The Longest War by Peter L. Bergen

The Longest War by Peter L. Bergen

Author:Peter L. Bergen
Language: eng
Format: epub
Publisher: Free Press
Published: 2011-03-25T16:00:00+00:00


Pakistan’s ruler in the years after 9/11 was General Pervez Musharraf. He had come to power following a bloodless military coup in 1999 that ended a decade of civilian rule, which had been characterized by the incompetence and corruption of Pakistan’s elected rulers. For the first years of his tenure as Pakistan’s leader Musharraf was wildly popular, but gradually he managed to alienate much of his country’s population. His first blunder was to rig a 2002 election so that religious parties, in an alliance known as the MMA, did better at the polls than they had ever done in Pakistani history, taking over the North-West Frontier Province. The MMA also did well at the polls in the province of Baluchistan, which is where Mullah Omar, the leader of the Taliban, had fled following the fall of his regime. Under Musharraf’s rule, two out of Pakistan’s four provinces were now largely controlled by the Islamists of the MMA, who were broadly sympathetic to the Taliban and al-Qaeda. The same year Musharraf also held a rigged referendum, boycotted by all the political parties, that extended his power as president for five years, which did much to damage his earlier reputation as a disinterested patriot rather than a power-hungry officer in the mold of other Pakistani military dictators who had preceded him.
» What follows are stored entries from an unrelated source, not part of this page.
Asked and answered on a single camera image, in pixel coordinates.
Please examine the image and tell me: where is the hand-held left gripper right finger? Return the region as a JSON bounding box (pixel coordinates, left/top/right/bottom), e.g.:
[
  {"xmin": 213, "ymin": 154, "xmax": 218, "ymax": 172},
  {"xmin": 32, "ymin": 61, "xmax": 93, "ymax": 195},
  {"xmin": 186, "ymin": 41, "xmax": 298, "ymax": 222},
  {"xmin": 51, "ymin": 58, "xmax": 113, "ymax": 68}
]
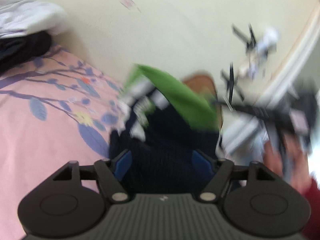
[{"xmin": 191, "ymin": 149, "xmax": 277, "ymax": 203}]

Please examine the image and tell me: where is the dark cloth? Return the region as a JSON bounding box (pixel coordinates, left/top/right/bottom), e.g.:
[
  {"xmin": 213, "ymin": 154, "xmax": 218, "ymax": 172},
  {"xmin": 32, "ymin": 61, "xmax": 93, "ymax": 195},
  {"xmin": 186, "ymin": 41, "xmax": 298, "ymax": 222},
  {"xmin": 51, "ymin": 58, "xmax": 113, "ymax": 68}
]
[{"xmin": 0, "ymin": 31, "xmax": 53, "ymax": 73}]

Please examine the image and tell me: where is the brown wooden headboard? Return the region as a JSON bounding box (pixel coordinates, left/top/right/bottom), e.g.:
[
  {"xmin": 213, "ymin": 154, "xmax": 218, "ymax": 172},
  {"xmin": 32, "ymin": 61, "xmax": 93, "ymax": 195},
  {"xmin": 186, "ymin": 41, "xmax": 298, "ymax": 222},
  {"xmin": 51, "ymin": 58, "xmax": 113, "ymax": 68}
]
[{"xmin": 181, "ymin": 73, "xmax": 223, "ymax": 130}]

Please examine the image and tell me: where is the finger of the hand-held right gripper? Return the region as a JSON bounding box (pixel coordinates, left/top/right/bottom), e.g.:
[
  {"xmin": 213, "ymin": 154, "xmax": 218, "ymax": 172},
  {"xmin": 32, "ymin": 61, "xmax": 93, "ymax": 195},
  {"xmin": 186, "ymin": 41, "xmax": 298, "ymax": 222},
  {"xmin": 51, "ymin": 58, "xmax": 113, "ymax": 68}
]
[{"xmin": 212, "ymin": 100, "xmax": 294, "ymax": 133}]

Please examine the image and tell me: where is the person's red-sleeved right forearm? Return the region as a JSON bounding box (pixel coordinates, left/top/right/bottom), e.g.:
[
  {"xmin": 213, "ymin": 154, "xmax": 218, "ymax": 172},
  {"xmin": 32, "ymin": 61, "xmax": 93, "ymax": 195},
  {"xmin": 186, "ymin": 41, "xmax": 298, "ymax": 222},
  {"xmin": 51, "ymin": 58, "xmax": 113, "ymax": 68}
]
[{"xmin": 299, "ymin": 176, "xmax": 320, "ymax": 240}]

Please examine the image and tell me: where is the green navy white striped sweater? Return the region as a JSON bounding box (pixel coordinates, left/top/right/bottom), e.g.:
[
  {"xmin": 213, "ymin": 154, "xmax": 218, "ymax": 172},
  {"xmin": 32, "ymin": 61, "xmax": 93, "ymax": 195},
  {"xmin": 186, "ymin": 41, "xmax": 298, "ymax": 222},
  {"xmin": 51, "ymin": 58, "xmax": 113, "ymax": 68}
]
[{"xmin": 109, "ymin": 64, "xmax": 223, "ymax": 194}]

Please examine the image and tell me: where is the person's right hand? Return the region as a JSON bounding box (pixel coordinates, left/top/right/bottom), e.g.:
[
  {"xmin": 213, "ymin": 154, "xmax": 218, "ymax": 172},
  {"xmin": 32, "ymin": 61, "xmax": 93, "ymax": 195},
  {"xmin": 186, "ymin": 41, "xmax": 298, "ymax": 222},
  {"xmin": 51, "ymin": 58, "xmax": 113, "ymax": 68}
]
[{"xmin": 264, "ymin": 131, "xmax": 312, "ymax": 189}]

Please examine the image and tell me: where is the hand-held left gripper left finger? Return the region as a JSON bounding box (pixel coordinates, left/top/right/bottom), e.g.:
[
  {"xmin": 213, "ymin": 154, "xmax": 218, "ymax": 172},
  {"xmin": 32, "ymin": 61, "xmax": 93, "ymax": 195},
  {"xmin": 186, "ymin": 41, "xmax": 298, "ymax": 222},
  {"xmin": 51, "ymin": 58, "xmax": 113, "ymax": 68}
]
[{"xmin": 52, "ymin": 149, "xmax": 133, "ymax": 203}]

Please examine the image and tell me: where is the pink floral bedsheet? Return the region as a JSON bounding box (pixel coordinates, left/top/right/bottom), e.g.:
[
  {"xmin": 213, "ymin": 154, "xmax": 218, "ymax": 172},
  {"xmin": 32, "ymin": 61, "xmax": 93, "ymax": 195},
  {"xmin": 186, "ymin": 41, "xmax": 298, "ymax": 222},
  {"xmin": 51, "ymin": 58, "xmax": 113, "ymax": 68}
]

On January 12, 2002, Musharraf made an important televised speech to the nation in which he said that Pakistan would no longer tolerate organizations that practiced terrorism in the name of religion. Musharraf banned the militant Kashmiri groups Lashkar-e-Taiba and Jaish-e-Mohammed, both of which had played a role in a gun battle outside the Indian Parliament building in New Delhi a month earlier in which seven guards died. That attack almost brought Pakistan and India to the brink of war again, this time with each side possessing nuclear weapons.

Musharraf’s ratcheting up of the pressure on the militant groups made him the target of their wrath. He survived two serious assassination attempts in December 2003 in the garrison city of Rawalpindi. In the first plot, a cell of Pakistani air force personnel bombed Musharraf’s convoy. In the second attempt, members of Pakistan’s elite commando Special Services Group conspired to kill Musharraf using suicide bombers. While military personnel were integrated into the plots, both assassination attempts were masterminded by al-Qaeda or its close affiliate, Jaish-e-Mohammed. And both attacks came three months after al-Qaeda’s number two, Ayman al-Zawahiri, had for the first time issued a tape specifically calling for attacks on Musharraf because of his cooperation with the United States in the “war on terror.”

A symptom of the increasingly visible and vocal role of the militant Islamists in Pakistan that characterized the latter years of Musharraf’s rule was the standoff between his government and radicals based at the Red Mosque in Islamabad. In the early months of 2007, the militant imam of the Red Mosque, Abdul Rashid Ghazi, was suddenly a force to be reckoned with in Pakistani politics, as his students were staging a series of violent protests.